History

Nazi Germany
- Name: U-736
- Ordered: 10 April 1941
- Builder: Schichau-Werke, Danzig
- Yard number: 1533
- Laid down: 29 November 1941
- Launched: 31 October 1942
- Commissioned: 16 January 1943
- Fate: Sunk on 6 August 1944

General characteristics
- Class & type: Type VIIC submarine
- Displacement: 769 tonnes (757 long tons) surfaced; 871 t (857 long tons) submerged;
- Length: 67.10 m (220 ft 2 in) o/a; 50.50 m (165 ft 8 in) pressure hull;
- Beam: 6.20 m (20 ft 4 in) o/a; 4.70 m (15 ft 5 in) pressure hull;
- Height: 9.60 m (31 ft 6 in)
- Draught: 4.74 m (15 ft 7 in)
- Installed power: 2,800–3,200 PS (2,100–2,400 kW; 2,800–3,200 bhp) (diesels); 750 PS (550 kW; 740 shp) (electric);
- Propulsion: 2 shafts; 2 × diesel engines; 2 × electric motors;
- Speed: 17.7 knots (32.8 km/h; 20.4 mph) surfaced; 7.6 knots (14.1 km/h; 8.7 mph) submerged;
- Range: 8,500 nmi (15,700 km; 9,800 mi) at 10 knots (19 km/h; 12 mph) surfaced; 80 nmi (150 km; 92 mi) at 4 knots (7.4 km/h; 4.6 mph) submerged;
- Test depth: 230 m (750 ft); Crush depth: 250–295 m (820–968 ft);
- Complement: 4 officers, 40–56 enlisted
- Armament: 5 × 53.3 cm (21 in) torpedo tubes (four bow, one stern); 14 × torpedoes; 1 × 8.8 cm (3.46 in) deck gun (220 rounds); 2 × twin 2 cm (0.79 in) C/30 anti-aircraft guns;

Service record
- Part of: 8th U-boat Flotilla; 16 January 1943 – 31 March 1944; 1st U-boat Flotilla; 1 April – 6 August 1944;
- Identification codes: M 49 866
- Commanders: Oblt.z.S. Reinhard Reff; 16 January 1943 – 6 August 1944;
- Operations: 2 patrols:; 1st patrol:; 31 March – 26 May 1944; 2nd patrol:; 5 July – 6 August 1944;
- Victories: None

= German submarine U-736 =

German World War II submarine

German submarine U-736 was a Type VIIC U-boat of Nazi Germany's Kriegsmarine built for service during World War II. Her keel was laid down on 29 November 1941 by Schichau-Werke of Danzig. She was commissioned on 16 January 1943 with Oberleutnant zur See Reinhard Reff in command.

==Design==
German Type VIIC submarines were preceded by the shorter Type VIIB submarines. U-736 had a displacement of 769 t when at the surface and 871 t while submerged. She had a total length of 67.10 m, a pressure hull length of 50.50 m, a beam of 6.20 m, a height of 9.60 m, and a draught of 4.74 m. The submarine was powered by two Germaniawerft F46 four-stroke, six-cylinder supercharged diesel engines producing a total of 2800 to 3200 PS for use while surfaced, two AEG GU 460/8–27 double-acting electric motors producing a total of 750 PS for use while submerged. She had two shafts and two 1.23 m propellers. The boat was capable of operating at depths of up to 230 m.

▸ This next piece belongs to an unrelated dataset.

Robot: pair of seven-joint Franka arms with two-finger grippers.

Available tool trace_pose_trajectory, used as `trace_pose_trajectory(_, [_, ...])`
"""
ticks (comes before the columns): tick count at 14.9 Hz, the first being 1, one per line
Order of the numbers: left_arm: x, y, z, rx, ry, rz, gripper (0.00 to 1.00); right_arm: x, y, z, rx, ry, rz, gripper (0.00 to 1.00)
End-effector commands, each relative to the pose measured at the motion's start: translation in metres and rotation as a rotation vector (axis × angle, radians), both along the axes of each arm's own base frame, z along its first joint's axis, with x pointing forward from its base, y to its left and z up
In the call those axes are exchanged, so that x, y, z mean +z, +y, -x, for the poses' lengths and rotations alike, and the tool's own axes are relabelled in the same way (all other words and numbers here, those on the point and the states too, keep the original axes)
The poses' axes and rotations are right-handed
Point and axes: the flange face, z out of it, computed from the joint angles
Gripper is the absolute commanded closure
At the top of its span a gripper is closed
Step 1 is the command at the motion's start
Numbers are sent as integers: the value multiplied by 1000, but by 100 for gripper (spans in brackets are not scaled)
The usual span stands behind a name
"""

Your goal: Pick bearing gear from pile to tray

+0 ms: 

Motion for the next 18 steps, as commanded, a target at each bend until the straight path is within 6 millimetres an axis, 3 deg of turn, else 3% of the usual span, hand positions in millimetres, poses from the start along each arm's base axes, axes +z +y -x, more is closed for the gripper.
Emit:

The submarine had a maximum surface speed of 17.7 kn and a maximum submerged speed of 7.6 kn. When submerged, the boat could operate for 80 nmi at 4 kn; when surfaced, she could travel 8500 nmi at 10 kn. U-736 was fitted with five 53.3 cm torpedo tubes (four fitted at the bow and one at the stern), fourteen torpedoes, one 8.8 cm SK C/35 naval gun, 220 rounds, and two twin 2 cm C/30 anti-aircraft guns. The boat had a complement of between forty-four and sixty.

==Service history==
U-736 was severely damaged on 24 May 1944 by a Consolidated Liberator from No. 224 Squadron RAF, aircraft letter 'C', and then shot down a British Vickers Wellington aircraft.

==Fate==
U-736 was sunk on 6 August 1944 in the Bay of Biscay west of St. Nazaire, in position , by Squid depth charges from ; there were 19 survivors and 28 dead.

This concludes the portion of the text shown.